## WHAT YOU SHOULD DO
Below are some records. Return exactly the lines from the one with "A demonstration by" to the one with "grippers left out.", and nothing else.

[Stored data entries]
━━━━━━━━

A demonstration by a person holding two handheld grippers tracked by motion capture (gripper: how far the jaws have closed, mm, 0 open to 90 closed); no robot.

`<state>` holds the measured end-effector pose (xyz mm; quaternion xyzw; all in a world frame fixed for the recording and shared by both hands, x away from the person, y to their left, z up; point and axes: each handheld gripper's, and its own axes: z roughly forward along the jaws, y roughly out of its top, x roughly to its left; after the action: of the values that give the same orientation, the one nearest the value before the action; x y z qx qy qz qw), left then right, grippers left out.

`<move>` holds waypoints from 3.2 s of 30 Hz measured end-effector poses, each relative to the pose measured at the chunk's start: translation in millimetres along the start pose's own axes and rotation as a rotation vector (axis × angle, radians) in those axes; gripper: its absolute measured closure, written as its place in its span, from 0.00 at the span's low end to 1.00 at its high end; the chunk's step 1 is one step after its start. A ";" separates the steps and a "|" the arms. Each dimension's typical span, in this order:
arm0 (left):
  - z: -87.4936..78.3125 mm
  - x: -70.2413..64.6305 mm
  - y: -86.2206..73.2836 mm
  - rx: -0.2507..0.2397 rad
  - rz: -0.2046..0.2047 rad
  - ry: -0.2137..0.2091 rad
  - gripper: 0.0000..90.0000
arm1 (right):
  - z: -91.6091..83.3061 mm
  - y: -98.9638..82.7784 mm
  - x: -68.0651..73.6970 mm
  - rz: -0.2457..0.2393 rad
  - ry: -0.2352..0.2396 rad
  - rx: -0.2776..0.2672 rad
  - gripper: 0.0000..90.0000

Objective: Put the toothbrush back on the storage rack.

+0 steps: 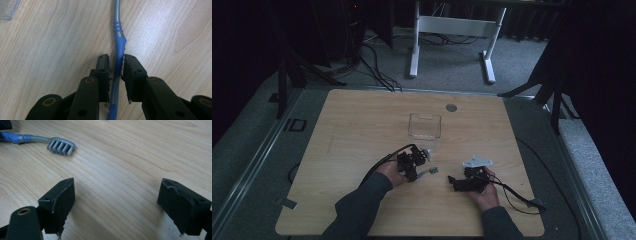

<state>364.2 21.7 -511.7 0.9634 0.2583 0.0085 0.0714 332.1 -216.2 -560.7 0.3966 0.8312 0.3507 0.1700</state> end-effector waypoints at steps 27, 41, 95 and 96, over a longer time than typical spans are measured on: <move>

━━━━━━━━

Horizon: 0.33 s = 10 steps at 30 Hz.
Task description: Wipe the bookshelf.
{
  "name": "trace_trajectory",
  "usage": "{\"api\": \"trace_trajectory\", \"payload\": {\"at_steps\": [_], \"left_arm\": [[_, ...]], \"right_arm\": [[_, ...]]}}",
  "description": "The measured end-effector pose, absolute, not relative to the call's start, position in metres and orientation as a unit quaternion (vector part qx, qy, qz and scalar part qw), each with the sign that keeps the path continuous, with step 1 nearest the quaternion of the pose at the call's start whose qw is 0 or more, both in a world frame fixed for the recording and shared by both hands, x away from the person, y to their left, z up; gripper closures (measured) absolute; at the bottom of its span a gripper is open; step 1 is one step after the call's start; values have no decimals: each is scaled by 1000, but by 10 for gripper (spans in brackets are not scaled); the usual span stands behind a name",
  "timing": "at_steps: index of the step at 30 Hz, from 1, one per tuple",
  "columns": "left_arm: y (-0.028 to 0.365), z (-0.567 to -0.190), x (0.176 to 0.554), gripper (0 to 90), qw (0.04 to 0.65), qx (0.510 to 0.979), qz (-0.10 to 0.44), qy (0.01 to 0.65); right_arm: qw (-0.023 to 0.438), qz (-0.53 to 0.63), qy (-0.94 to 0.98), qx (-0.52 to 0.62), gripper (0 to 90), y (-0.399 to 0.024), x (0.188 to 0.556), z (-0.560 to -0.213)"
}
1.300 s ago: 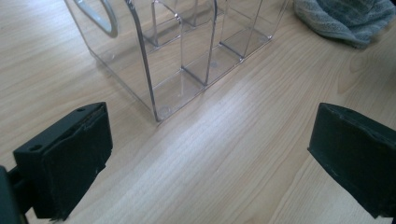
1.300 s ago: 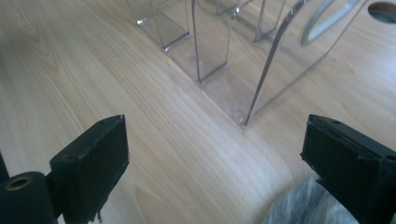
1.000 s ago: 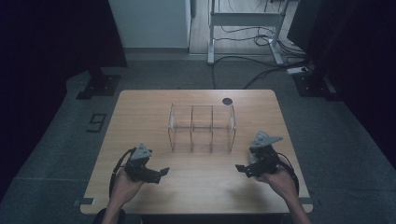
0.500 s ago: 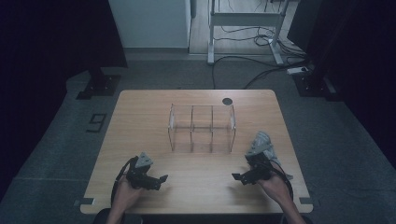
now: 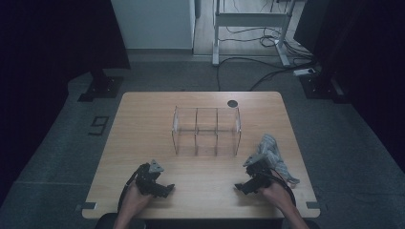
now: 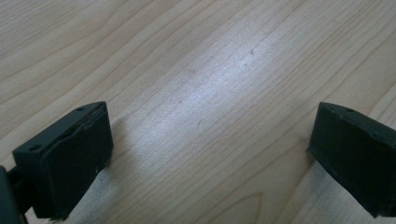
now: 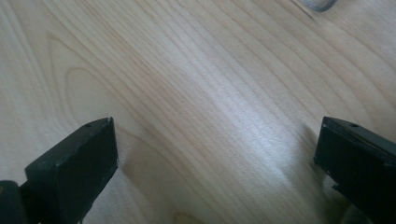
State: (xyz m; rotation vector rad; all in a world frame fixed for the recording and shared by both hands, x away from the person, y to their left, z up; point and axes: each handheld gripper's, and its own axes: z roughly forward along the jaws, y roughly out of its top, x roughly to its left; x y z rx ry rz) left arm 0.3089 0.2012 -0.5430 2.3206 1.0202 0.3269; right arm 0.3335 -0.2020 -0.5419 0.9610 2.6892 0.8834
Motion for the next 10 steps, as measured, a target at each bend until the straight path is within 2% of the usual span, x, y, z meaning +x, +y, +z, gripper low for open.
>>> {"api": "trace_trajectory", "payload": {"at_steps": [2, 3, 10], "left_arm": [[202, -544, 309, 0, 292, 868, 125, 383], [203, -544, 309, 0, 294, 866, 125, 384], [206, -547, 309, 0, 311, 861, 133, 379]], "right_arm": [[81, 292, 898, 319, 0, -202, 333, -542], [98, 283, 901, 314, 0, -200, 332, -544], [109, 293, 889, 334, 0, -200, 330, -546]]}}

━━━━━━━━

## TASK ANSWER
A demonstration by a person holding two handheld grippers tracked by motion capture (gripper: how far the jaws have closed, mm, 0 open to 90 closed); no robot.

`<state>` holds the measured end-effector pose (xyz mm; quaternion xyzw; all in a world frame fixed for the recording and shared by both hands, x away from the person, y to their left, z up; point and axes: each handheld gripper's, and its own axes: z roughly forward along the jaws, y roughly out of its top, x roughly to its left; after the action: of the values that give the same orientation, the one nearest the value before the action; x y z qx qy qz qw), left then right, grippers left out.

There is no more to the output, and the exercise is done.